Corellon crossed his arms, considering. Finally, he nodded. “They are wise to fear anything that the gods cannot see.”

“The gods themselves, most of all,” added Lathander.

“Which begs the question,” said Marthammor, “Why hasn’t He of the Unsleeping Eyes seen anything? If he had, he surely would have spoken of it.”

“Helm is a noble guardian, but his watchful eye is not watching for nothing.”

For a long moment, the three gods stood silent in the white-stone grotto, stars wheeling overhead in the deep azure sky.

Marthammor gripped the hilt of his mace, his brow furrowed. “What is it you hope to gain from us, laddie?”

“Your vigilance,” answered the Morninglord. “Your vigilance, and your help in saving the Pantheon from itself.” Lathander winced from an old wound in his side. “They will not understand what needs to be done.”

“Tread carefully,” growled Marthammor. “The bridge-builder is always the first to cross, and you’ve laid shite for founding stones.”

Lathander continued, undeterred. “There is a threat which heaven cannot see. What we cannot see, we cannot fight.”

“Are we under attack, then?”

Corellon nodded thoughtfully. “Yes, master dwarf.
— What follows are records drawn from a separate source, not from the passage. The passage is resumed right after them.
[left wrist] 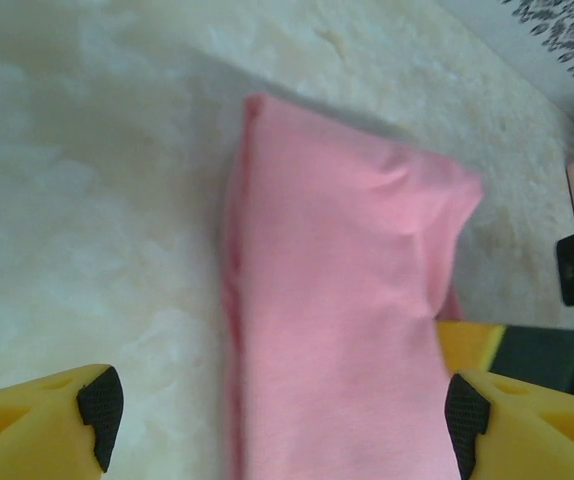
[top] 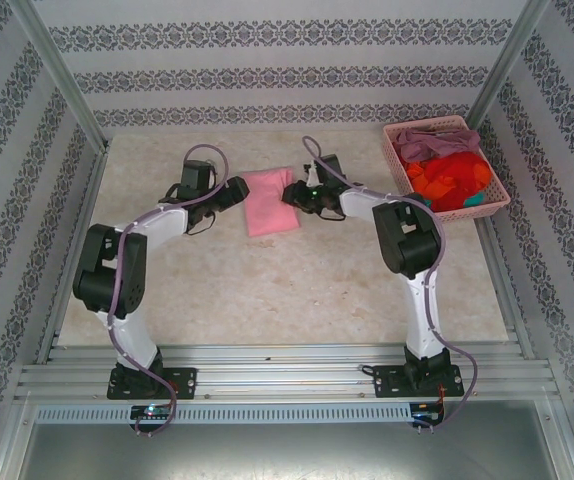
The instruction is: Fold and stack the t-shirts
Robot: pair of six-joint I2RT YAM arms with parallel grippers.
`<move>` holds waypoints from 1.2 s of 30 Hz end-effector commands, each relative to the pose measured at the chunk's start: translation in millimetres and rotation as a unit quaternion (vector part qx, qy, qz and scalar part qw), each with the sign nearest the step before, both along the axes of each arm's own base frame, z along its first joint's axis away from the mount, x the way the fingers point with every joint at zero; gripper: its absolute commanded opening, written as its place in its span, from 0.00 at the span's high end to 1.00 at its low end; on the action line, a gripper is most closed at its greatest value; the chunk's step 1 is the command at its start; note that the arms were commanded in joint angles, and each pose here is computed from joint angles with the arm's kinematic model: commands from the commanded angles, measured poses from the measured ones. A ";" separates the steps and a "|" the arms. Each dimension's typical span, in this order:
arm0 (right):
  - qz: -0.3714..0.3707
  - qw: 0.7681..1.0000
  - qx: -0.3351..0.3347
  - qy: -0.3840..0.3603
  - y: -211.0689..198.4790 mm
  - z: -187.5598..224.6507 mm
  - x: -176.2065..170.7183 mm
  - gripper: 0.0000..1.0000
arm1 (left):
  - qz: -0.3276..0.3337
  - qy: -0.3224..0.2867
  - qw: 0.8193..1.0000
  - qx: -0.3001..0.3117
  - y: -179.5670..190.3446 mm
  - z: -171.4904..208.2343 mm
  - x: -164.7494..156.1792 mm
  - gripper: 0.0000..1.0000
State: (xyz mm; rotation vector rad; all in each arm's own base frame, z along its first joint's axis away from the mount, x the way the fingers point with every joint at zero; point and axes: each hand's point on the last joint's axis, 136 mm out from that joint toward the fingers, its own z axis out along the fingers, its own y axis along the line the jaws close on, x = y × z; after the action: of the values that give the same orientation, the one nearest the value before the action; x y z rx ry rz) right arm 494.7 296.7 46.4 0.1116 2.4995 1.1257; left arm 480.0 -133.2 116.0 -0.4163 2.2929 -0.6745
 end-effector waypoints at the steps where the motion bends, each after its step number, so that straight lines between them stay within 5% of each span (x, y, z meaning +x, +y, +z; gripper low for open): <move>1: 0.018 0.999 0.022 -0.018 30.5 12.0 -5.8 0.64 | -0.001 0.010 0.999 0.045 11.5 -3.6 -8.9 0.15; 6: -0.041 0.998 0.009 -0.052 3.8 22.1 -10.1 0.33 | -0.021 0.004 0.997 0.074 -3.9 7.2 -5.8 0.15; 10: -0.097 0.991 -0.039 -0.081 -46.7 23.2 -22.9 0.22 | -0.050 0.006 0.990 0.131 -27.6 11.2 -1.8 0.15; 22: -0.116 0.978 -0.117 -0.125 -120.3 26.5 -87.5 0.19 | -0.133 0.055 0.939 0.312 -95.0 -19.8 11.8 0.28; 28: -0.107 0.977 -0.127 -0.133 -125.7 30.4 -103.0 0.19 | -0.150 0.096 0.930 0.322 -110.3 -50.8 13.6 0.40; 33: -0.103 0.977 -0.124 -0.140 -121.0 36.5 -98.7 0.19 | -0.159 0.131 0.914 0.351 -103.7 -73.4 9.1 0.60; 36: -0.093 0.978 -0.124 -0.140 -114.9 36.1 -95.3 0.19 | -0.165 0.142 0.893 0.393 -89.7 -76.4 6.6 0.81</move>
State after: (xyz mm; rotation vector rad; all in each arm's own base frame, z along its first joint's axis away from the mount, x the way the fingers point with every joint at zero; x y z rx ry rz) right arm 392.6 174.9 74.1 0.1529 2.3195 0.7060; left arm 498.7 -239.6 41.3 0.2145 2.6537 0.0682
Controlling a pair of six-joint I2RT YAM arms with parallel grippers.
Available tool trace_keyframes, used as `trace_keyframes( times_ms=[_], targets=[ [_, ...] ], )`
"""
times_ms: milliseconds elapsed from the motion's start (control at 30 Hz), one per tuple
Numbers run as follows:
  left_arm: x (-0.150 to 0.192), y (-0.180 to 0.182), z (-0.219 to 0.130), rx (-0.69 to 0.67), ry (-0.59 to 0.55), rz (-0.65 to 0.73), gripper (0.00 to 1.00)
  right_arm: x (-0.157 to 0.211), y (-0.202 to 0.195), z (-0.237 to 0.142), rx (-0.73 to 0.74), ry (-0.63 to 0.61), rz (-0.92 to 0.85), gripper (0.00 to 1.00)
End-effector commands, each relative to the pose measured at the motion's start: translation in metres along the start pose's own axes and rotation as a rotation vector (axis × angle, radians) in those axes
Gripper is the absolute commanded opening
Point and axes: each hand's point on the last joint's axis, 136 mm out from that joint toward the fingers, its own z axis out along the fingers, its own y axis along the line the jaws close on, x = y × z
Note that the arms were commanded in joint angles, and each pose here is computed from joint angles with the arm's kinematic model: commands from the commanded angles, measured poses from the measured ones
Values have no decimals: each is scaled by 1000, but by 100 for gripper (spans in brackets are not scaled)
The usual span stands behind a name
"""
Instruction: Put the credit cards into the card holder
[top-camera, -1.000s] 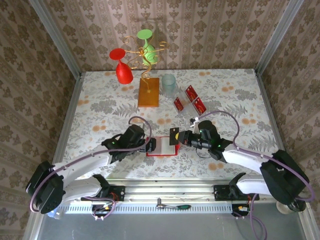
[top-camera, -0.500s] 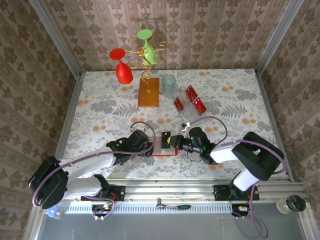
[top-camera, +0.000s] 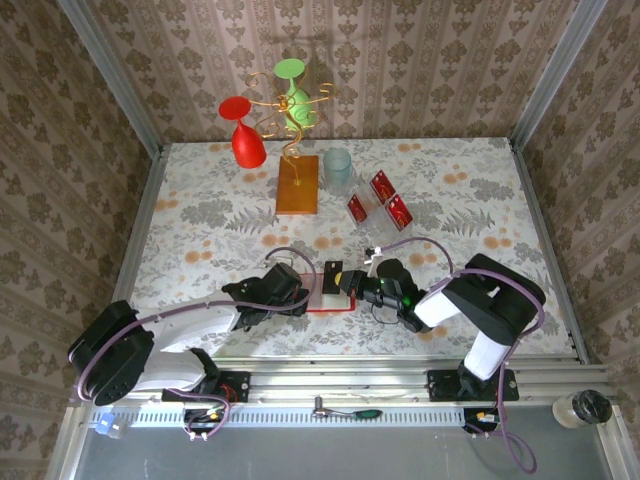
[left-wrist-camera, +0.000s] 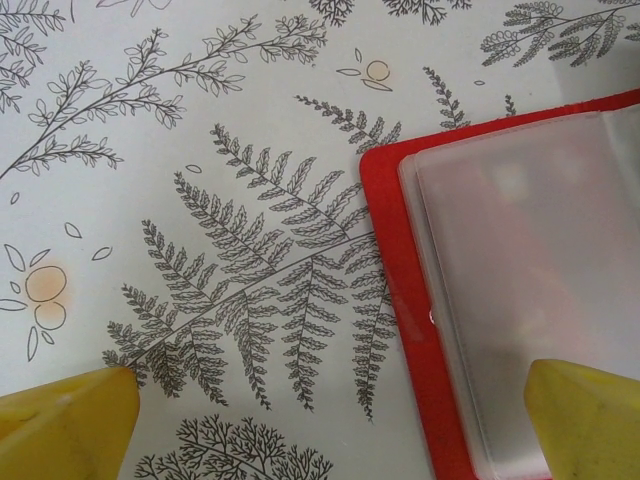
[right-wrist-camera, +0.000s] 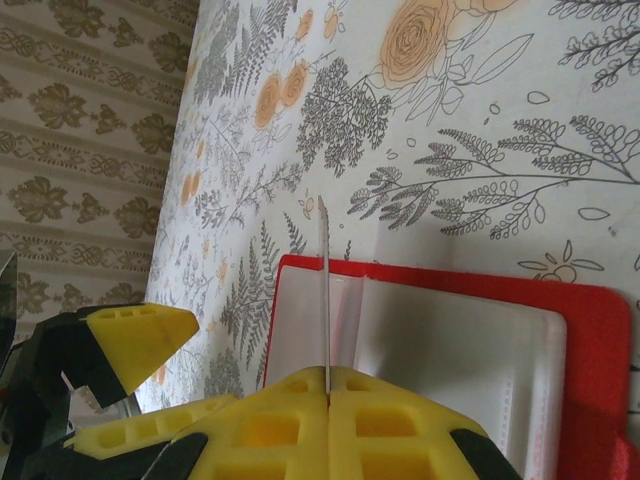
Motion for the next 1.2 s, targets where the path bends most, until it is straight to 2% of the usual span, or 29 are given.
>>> trace_keyframes(
  times_ms=[0,867,1167],
  targets=[
    [2,4,3,-28,-9,-3,100,-6,4,1,-27,-50,6,0],
    [24,13,17,-69,43,-16,100,3,-7,13,-44,-30,50,0],
    [22,23,9,-115,25,-44,100,8,-4,11,-69,-10,72,0]
  ],
)
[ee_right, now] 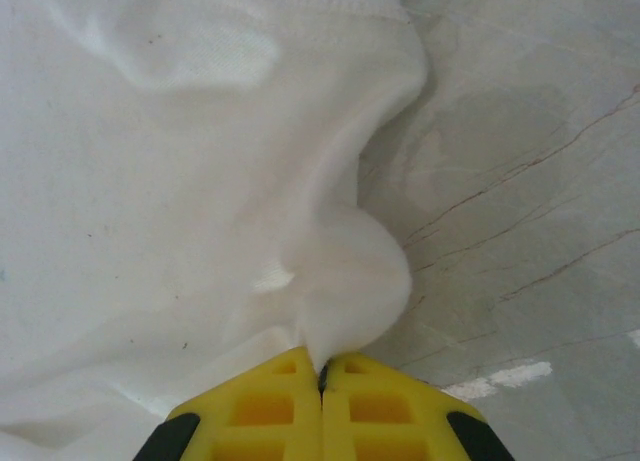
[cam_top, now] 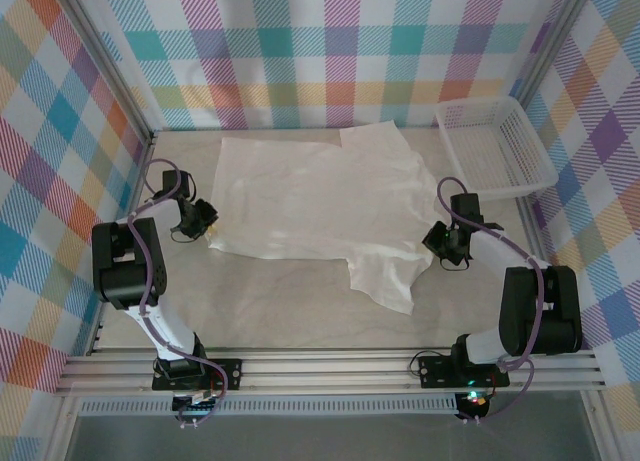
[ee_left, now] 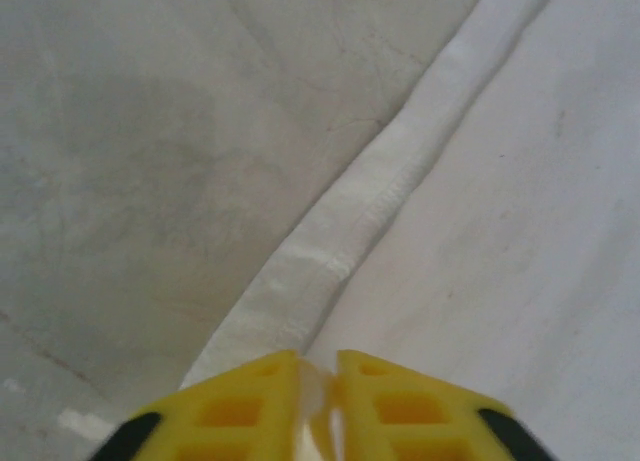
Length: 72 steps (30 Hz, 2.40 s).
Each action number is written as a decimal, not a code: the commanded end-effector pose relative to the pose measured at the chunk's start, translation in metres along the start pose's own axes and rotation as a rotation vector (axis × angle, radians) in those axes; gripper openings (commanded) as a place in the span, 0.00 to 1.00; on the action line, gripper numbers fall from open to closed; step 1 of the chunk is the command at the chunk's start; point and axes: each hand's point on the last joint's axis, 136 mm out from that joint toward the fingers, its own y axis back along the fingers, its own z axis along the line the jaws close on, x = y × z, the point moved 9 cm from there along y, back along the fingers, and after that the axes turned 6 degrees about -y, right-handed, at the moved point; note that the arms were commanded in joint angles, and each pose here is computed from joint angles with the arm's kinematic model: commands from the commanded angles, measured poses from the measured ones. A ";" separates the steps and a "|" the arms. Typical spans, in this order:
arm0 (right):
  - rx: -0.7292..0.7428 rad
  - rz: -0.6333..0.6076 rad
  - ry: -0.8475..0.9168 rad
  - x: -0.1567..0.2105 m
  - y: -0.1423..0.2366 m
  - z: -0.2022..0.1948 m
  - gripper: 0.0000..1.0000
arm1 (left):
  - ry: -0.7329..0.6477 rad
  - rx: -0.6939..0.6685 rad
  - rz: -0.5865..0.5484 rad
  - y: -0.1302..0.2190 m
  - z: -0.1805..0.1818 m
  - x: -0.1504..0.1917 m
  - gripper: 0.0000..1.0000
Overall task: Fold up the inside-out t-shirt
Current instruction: Fold the T-shirt at the center of the table.
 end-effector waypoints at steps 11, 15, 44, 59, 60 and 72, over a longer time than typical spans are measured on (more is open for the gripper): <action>0.041 -0.104 0.030 -0.003 0.035 -0.007 0.00 | 0.004 -0.037 -0.116 0.084 -0.005 0.004 0.00; 0.065 -0.107 0.032 0.010 0.043 -0.019 0.00 | 0.030 -0.036 -0.141 0.116 0.008 0.035 0.00; -0.046 -0.155 0.012 -0.036 0.048 0.029 0.00 | 0.036 0.022 -0.171 0.108 -0.006 0.032 0.00; -0.021 -0.141 0.011 -0.070 0.013 0.050 0.00 | -0.001 -0.134 -0.119 0.056 -0.006 0.006 0.00; -0.013 -0.133 0.014 -0.072 0.006 0.050 0.00 | 0.001 -0.137 -0.107 0.050 -0.005 0.006 0.00; 0.022 -0.113 0.046 -0.071 0.013 0.047 0.40 | -0.045 -0.032 -0.167 0.059 -0.022 -0.008 0.47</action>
I believe we are, or soon will be. Nothing lurks in the shadows that does not desire to snuff out the light. A shadow which moves unseen, a darkness our eyes cannot penetrate — it is an ill omen that can only portend greater evil.”

“Indeed.”

“Very well,” answered Marthammor, sighing and deftly freeing his mace from the loop on his belt. “I’ll fight evil, but I won’t be party to any coup or plot for vengeance — not against Shar, nor especially Helm or Amaunator.” He hefted the mace’s spiked iron ball and inspected it, looking pleased. “You might want to find yourself another weapon, Lathander; you appear to have misplaced yours.”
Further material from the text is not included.